エルサレムで起こったパウロ迫害の騒動の事情聴取のためにユダヤの議会が招集されます。江戸時代の幕府と大名・代官と地元実力者の関係のように、ローマの皇帝と王・総督とユダヤ議会が当時の社会構成です。その中でパウロは自身について証をします。「いったいあなたは何者か」と問われているのですが、一方でそれは「いったい私は何者か」と逆に問われることでした。
その場でパウロの言葉が論議を巻き起こしました。サドカイ人、彼らはひと言で言うと宗教右派。その常套句は「前例がありません」。宮の管理や祭儀、礼拝を司る彼らは伝統を重んじます。パリサイ人、彼らは律法原理主義者。その口癖は「どこに書いてあるか、誰が言ったのか」。

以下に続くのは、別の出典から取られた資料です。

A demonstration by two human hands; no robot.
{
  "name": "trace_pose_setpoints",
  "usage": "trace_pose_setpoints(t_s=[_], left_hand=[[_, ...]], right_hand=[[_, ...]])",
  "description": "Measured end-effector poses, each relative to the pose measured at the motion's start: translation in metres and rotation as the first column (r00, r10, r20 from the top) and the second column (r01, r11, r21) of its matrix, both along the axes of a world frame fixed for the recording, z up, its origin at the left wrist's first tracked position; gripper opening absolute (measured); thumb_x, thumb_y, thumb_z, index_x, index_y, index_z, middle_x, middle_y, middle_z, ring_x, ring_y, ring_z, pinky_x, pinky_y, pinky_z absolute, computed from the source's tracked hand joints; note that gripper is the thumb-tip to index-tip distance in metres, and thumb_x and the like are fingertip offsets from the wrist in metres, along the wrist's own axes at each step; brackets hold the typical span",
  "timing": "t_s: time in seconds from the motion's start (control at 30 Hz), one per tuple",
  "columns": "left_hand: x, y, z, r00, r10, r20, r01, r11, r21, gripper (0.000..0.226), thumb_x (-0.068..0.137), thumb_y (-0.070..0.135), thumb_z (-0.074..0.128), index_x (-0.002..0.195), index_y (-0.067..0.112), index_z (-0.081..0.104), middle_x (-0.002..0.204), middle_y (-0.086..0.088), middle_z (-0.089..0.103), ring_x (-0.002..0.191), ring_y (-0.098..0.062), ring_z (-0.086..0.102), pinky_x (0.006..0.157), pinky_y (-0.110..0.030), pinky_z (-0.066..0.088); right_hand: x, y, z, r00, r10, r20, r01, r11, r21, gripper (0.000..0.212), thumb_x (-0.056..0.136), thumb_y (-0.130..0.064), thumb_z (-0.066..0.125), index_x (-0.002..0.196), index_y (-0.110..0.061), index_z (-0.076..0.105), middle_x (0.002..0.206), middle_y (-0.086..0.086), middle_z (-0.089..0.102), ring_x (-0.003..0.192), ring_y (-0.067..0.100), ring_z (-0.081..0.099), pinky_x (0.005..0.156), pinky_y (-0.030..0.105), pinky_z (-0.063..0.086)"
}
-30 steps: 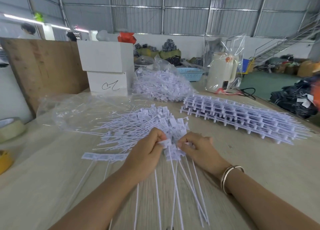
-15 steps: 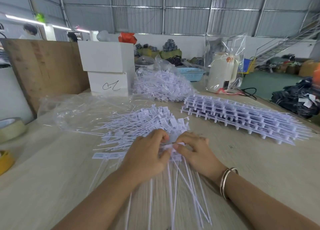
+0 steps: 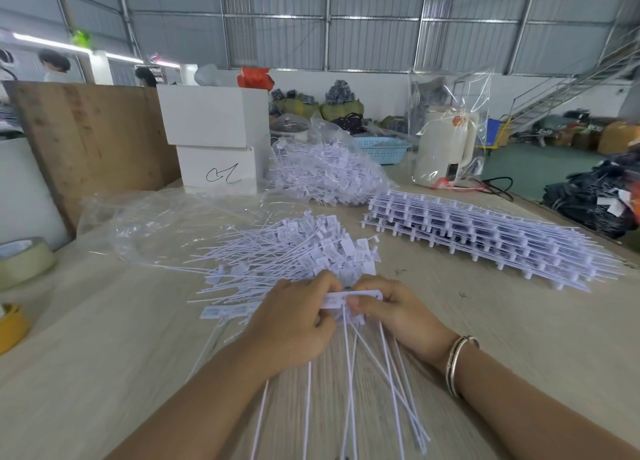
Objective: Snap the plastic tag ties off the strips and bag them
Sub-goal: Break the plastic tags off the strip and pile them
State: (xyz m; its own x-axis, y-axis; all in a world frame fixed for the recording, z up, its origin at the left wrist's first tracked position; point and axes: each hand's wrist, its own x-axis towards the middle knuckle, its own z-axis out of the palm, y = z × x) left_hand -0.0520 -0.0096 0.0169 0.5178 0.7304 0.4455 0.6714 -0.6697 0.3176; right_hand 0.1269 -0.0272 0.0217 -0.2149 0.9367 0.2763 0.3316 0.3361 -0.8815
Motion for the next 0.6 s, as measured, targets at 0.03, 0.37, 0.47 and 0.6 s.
trace_pose_setpoints(t_s=[0.03, 0.37, 0.47, 0.6], left_hand=[[0.000, -0.001, 0.000, 0.999, 0.000, -0.033, 0.001, 1.000, 0.021, 0.020, 0.083, 0.024, 0.049, 0.103, 0.025, 0.045, 0.063, 0.016, 0.040, 0.060, -0.007, 0.041, 0.064, -0.026, 0.026], [-0.002, 0.002, 0.001, 0.996, 0.055, -0.068, -0.043, 0.986, 0.161, 0.014, 0.090, 0.038, 0.054, 0.100, 0.029, 0.057, 0.075, 0.002, 0.063, 0.074, -0.021, 0.056, 0.057, -0.030, 0.022], [-0.007, 0.007, 0.001, 0.997, -0.064, -0.035, 0.065, 0.997, 0.049, 0.010, 0.091, 0.039, 0.055, 0.093, 0.031, 0.058, 0.070, 0.005, 0.062, 0.066, -0.013, 0.057, 0.056, -0.030, 0.037], [-0.011, 0.011, -0.001, 0.990, -0.137, 0.044, 0.139, 0.990, -0.036, 0.012, 0.086, 0.045, 0.053, 0.095, 0.038, 0.051, 0.070, 0.009, 0.064, 0.060, -0.007, 0.056, 0.054, -0.028, 0.043]], right_hand=[[0.000, 0.001, 0.000, 1.000, -0.002, -0.018, 0.002, 1.000, -0.006, 0.023, 0.086, -0.005, 0.060, 0.064, -0.005, 0.061, 0.068, 0.018, 0.053, 0.067, 0.017, 0.050, 0.069, 0.027, 0.039], [0.001, 0.003, -0.003, 0.994, 0.052, 0.097, -0.059, 0.996, 0.066, 0.021, 0.089, -0.006, 0.059, 0.076, 0.010, 0.059, 0.073, 0.019, 0.050, 0.070, 0.015, 0.045, 0.070, 0.026, 0.034], [0.004, 0.002, -0.004, 0.971, 0.036, 0.235, -0.072, 0.986, 0.148, 0.020, 0.090, -0.010, 0.059, 0.075, 0.002, 0.062, 0.069, 0.006, 0.048, 0.070, 0.012, 0.044, 0.074, 0.015, 0.029], [0.005, 0.001, -0.005, 0.949, 0.014, 0.316, -0.078, 0.978, 0.192, 0.021, 0.091, -0.017, 0.059, 0.070, -0.016, 0.063, 0.067, 0.001, 0.047, 0.075, 0.008, 0.045, 0.080, 0.013, 0.023]])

パウロは「死者の復活という望みのことでさばきを受けている」と言うや、彼らの相違が明らかになり、議会は割れます。
実に、信仰者の存在はしっかり信仰に立った生き方を始めるや周りに論議を引き起こすものです。そしてそれは信仰者の心をも揺さぶることでしょう。パウロはこれからローマにイスパニヤに福音を述べ伝えたいとの願いを持っていました。福音のために死ぬ覚悟をすらしているパウロであっても、心細い思いをしたのではないでしょうか。
主はその夜、励ましを与えます。「勇気を出しなさい・・・。」あぁ、何と心強いことであったことでしょう。そう、私は主に愛されている。これほどまでに罪深い私が恵みを受けて愛されている。どんなに困難に見えても主は私を導いてくださっている。キリスト者にとっての頼りの綱はそこにあるのです。困難に遭うとき、「いったい私は何者か」と問いかけるなら、主は必ず答をくださり、私たちに勇気をくださるのです。あなたにも。